White House Defends Consumer Protection Agency
Speaking Friday to a group of reporters, Austan Goolsbee, a member of the president's Council of Economic Advisers, argued that the Consumer Financial Protection Agency, or CFPA, would provide the "strongest consumer protection we have ever had on financial stuff."
Many details need to be worked out, including whether the CFPA will be independent, as envisioned in the House version, or part of the Federal Reserve, which is how the Senate bill passed Thursday envisions it. The Obama administration, which originally wanted a standalone agency, isn't concerned about its configuration, Goolsbee says.
"I don't know the answer to where it will be housed," he says. "It's going to have robust, independent rule-making authority... consolidating what is spread over seven different agencies and is not the central focus of any of them."

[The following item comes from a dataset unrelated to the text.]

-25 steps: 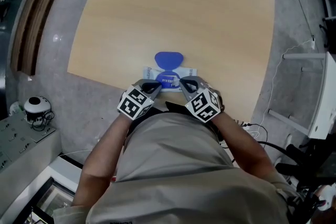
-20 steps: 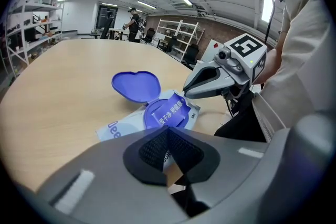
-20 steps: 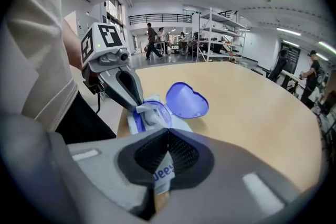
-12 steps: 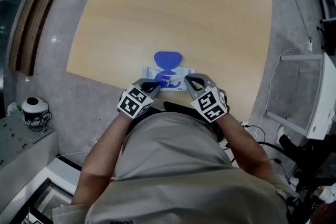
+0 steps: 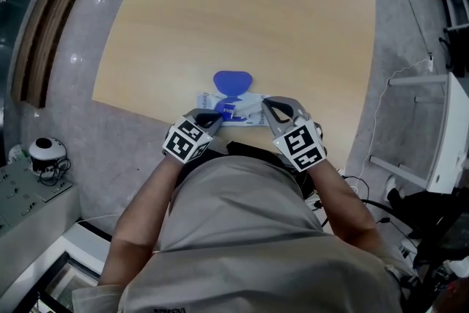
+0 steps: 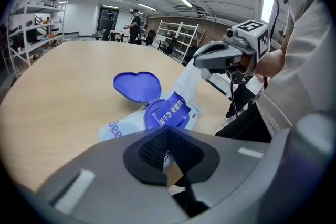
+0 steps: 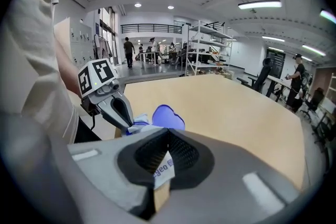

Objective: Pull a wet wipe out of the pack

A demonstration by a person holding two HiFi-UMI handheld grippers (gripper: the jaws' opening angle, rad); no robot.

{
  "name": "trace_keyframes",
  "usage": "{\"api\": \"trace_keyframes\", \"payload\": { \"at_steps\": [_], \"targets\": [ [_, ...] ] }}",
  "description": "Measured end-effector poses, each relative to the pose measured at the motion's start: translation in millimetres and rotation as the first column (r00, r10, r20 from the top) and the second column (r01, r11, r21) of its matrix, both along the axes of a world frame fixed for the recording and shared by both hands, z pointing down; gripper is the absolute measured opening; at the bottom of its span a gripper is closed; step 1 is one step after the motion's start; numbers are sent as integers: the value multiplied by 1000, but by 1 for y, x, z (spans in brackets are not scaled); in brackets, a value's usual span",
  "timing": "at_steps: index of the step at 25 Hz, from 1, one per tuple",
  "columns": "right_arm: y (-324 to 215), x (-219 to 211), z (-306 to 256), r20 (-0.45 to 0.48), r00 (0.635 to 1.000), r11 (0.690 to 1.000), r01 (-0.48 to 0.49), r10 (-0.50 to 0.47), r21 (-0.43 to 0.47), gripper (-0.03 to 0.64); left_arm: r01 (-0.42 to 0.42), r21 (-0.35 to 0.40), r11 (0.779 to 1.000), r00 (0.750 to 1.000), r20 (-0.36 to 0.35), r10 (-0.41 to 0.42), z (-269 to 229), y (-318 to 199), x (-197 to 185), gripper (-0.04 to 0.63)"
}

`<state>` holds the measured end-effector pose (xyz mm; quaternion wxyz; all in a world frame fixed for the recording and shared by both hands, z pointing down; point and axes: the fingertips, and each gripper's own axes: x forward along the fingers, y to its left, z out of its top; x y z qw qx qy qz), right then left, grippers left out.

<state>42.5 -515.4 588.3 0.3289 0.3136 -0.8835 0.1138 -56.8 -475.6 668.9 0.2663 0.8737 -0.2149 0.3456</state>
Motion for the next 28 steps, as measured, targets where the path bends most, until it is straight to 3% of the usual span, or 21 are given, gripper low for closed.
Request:
{"api": "trace_keyframes", "payload": {
  "at_steps": [17, 28],
  "targets": [
    [7, -4, -74, 27, 999, 989, -36, 32, 143, 3, 0, 33, 999, 1000, -18, 1, -8, 13, -11, 5],
    [33, -24, -127, 33, 990, 963, -139, 135, 233, 3, 52, 112, 992, 994, -99, -41, -61, 43, -71, 5]
  ]
}}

Banking Industry Opposition
The banking industry remains vehemently opposed to the Financial Reform bill. The American Bankers Association argues that the agency would be the "wrong approach" to help consumers. "I don't know how adding an agency streamlines things," says John Hall, a spokesman for the ABA, in an interview.
When I asked Goolsbee whether the White House could reach an agreement with the bankers, he chuckled, adding "our goal is not to build a bridge to what the banks want." He shot back at financial services firms who are complaining about the costs of the bill, which he argued are "dwarfed by the bonuses and compensation paid by the financial firms."
Among the issues that the CFPA may take up are payday lending services and predatory lending practices, long the bane of consumer activists. The Center for Responsible Lending is urging members of Congress to resist Wall Street's efforts to water down the bill. In his interview, Goolsbee vowed to do just that.
"I would not be surprised if a number of the consumer protections would go into place right away," he says. "The point of the of the thing is to get rules of the road into place that are not extended out into the future."
House and Senate Differences
There are differences between the House and Senate bills besides how the CFPA will be set up. Much to the chagrin of consumer activists, the House version excludes auto dealers from the agency's purview. Regulators would be able to appeal the agency's rules to an oversight council that could veto them with a two-thirds vote.
Members of Congress seem confident that the differences between the bills will be resolved in a conference committee. Both bills allow state consumer financial protection laws to be preempted. The Senate bill gives state attorneys general a role in enforcement.
Senate Banking Committee Chairman Chris Dodd (D-Conn.) and Rep. Barney Frank (D-Mass.), the head of the House Financial Services Committee, told reporters in Washington that Obama would be able to sign the bill by the Fourth of July holiday. The U.S. Chamber of Commerce won't be in a celebratory mood.
In a statement issued yesterday, Chamber CEO Thomas Donohue minced no words: "If you want to drive capital out of the United States, this is your bill. This process was about political sound bites rather than sound economic policy."